== Segment start ==

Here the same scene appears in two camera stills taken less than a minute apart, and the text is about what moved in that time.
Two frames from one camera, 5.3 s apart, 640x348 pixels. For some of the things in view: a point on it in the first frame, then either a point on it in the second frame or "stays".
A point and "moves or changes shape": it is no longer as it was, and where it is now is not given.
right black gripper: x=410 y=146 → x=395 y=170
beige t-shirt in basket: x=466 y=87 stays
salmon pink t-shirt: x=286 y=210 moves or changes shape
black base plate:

== Segment end ==

GOAL OF THE EXERCISE >>
Starting at the line that contains "A point and", write out every line through the end of the entries, exactly and with nothing added.

ANSWER AREA >>
A point and "moves or changes shape": it is no longer as it was, and where it is now is not given.
right black gripper: x=410 y=146 → x=395 y=170
beige t-shirt in basket: x=466 y=87 stays
salmon pink t-shirt: x=286 y=210 moves or changes shape
black base plate:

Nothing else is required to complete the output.